## Data records:
══════

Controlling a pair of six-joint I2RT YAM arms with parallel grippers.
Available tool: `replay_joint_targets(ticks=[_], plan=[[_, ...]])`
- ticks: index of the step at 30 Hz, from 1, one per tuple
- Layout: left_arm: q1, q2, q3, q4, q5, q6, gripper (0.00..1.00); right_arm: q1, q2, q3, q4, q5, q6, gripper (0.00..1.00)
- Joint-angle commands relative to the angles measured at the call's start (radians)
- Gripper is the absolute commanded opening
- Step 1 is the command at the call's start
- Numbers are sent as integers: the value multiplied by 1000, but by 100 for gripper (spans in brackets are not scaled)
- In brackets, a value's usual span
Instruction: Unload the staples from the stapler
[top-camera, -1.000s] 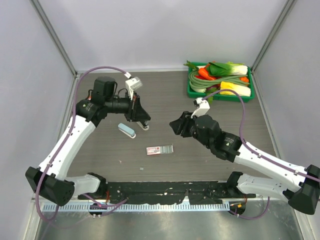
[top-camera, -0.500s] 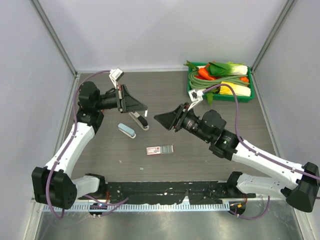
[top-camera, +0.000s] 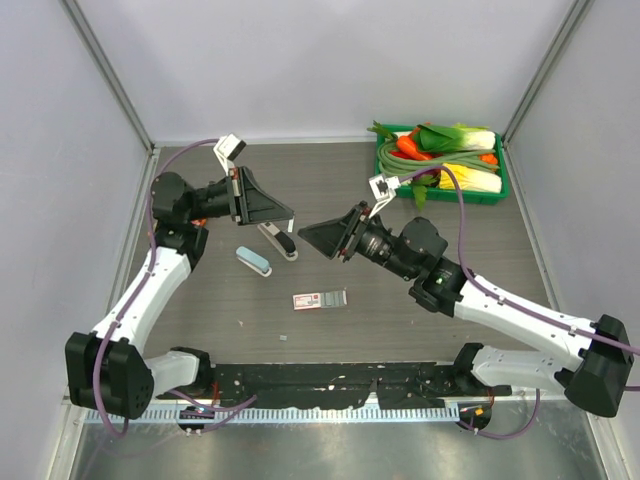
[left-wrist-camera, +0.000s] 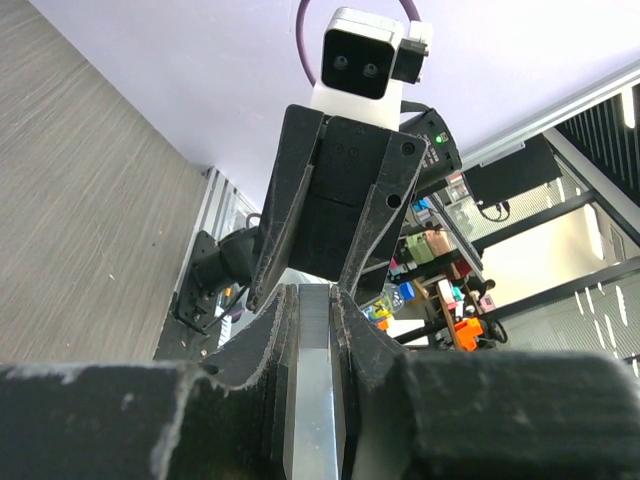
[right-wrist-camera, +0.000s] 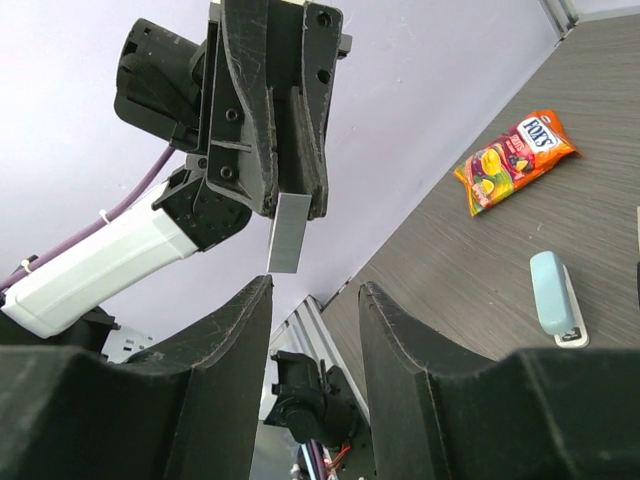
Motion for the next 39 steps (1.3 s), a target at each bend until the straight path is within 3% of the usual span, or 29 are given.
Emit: replay_joint_targets(ticks=[1, 23, 39], plan=[[-1, -18, -20, 117, 3, -61, 19, -4, 11, 54, 90, -19, 11, 45], [-18, -27, -37, 119, -3, -43, 22, -4, 120, 100, 184, -80, 51, 45], [-19, -26, -34, 116, -12, -32, 23, -4, 86, 74, 169, -53, 51, 28]])
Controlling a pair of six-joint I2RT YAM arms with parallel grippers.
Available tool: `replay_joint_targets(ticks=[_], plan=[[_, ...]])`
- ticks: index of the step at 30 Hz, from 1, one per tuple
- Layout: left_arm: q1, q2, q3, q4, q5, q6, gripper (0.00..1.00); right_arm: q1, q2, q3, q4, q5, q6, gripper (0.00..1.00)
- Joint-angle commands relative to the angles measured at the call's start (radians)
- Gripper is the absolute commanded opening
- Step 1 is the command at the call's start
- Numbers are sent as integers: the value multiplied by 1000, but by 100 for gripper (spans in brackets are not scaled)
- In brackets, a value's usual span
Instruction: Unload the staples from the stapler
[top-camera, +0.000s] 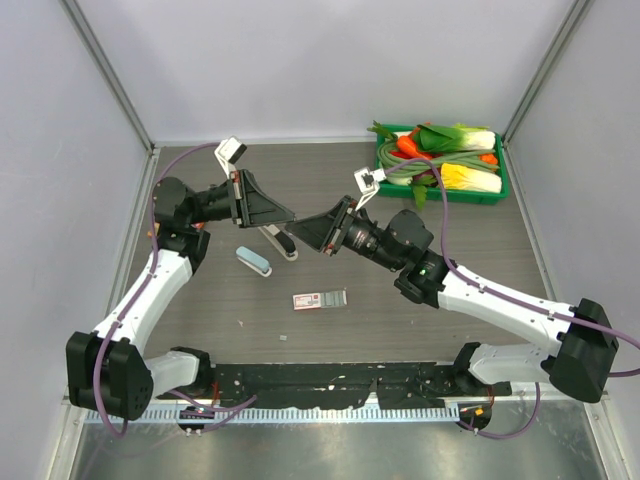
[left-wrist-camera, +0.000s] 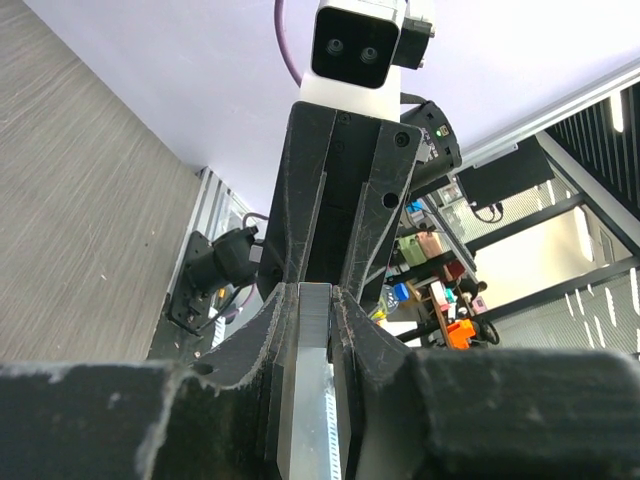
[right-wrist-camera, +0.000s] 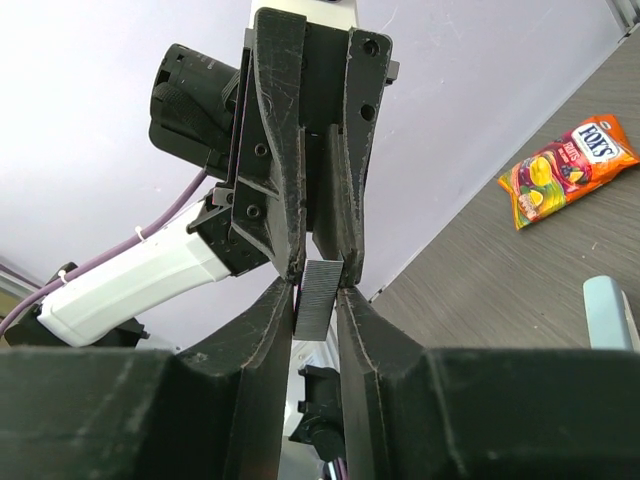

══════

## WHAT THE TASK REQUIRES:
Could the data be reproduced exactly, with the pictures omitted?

## PROBLEM SOLUTION:
Controlling a pair of six-joint I2RT YAM arms with parallel grippers.
Available tool: `replay_joint_targets(ticks=[_], plan=[[_, ...]])`
- ticks: index of the step at 30 Hz, from 1, one per tuple
- Layout: left_arm: q1, q2, q3, q4, q5, q6, gripper (0.00..1.00); right_arm: q1, q2, q3, q4, q5, q6, gripper (0.00..1.00)
- Joint-angle commands relative to the angles measured at the call's start (radians)
- Gripper is the absolute commanded opening
- Step 1 is the command at the call's start
- Numbers are sent as integers: the value multiplied by 1000, but by 100 for gripper (spans in brackets are not scaled)
- In brackets, a value's usual span
Instruction: Unload the staples from the stapler
[top-camera, -1.000s] 
[top-camera, -0.500s] 
[top-camera, +0.000s] 
[left-wrist-camera, +0.000s] 
[right-wrist-camera, +0.000s] 
Motion for the next 39 steps (1.3 s), a target at each bend until the straight path is within 3% of the usual span, or 29 are given.
Emit: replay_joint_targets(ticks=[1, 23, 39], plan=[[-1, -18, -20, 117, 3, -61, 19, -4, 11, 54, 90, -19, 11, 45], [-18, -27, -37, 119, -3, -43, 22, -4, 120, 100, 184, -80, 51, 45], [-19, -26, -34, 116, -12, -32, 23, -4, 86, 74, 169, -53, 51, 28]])
Controlling a pair of six-joint I2RT YAM arms with parallel grippers.
Available tool: `replay_joint_targets(ticks=[_], plan=[[_, ...]])`
- ticks: index of the step at 30 Hz, from 1, one per tuple
- Layout: left_arm: q1, q2, q3, q4, q5, q6, gripper (0.00..1.00); right_arm: q1, q2, q3, q4, q5, q6, gripper (0.00..1.00)
- Joint-angle commands relative to the angles measured at the call's start (radians)
- Gripper is the absolute commanded opening
- Step 1 is the command at the call's start
- Numbers are sent as integers: the value multiplied by 1000, but by 100 for gripper (spans in brackets are not scaled)
- In brackets, a value's usual span
Instruction: Unload the staples from the stapler
[top-camera, +0.000s] 
[left-wrist-camera, +0.000s] 
[right-wrist-camera, +0.000s] 

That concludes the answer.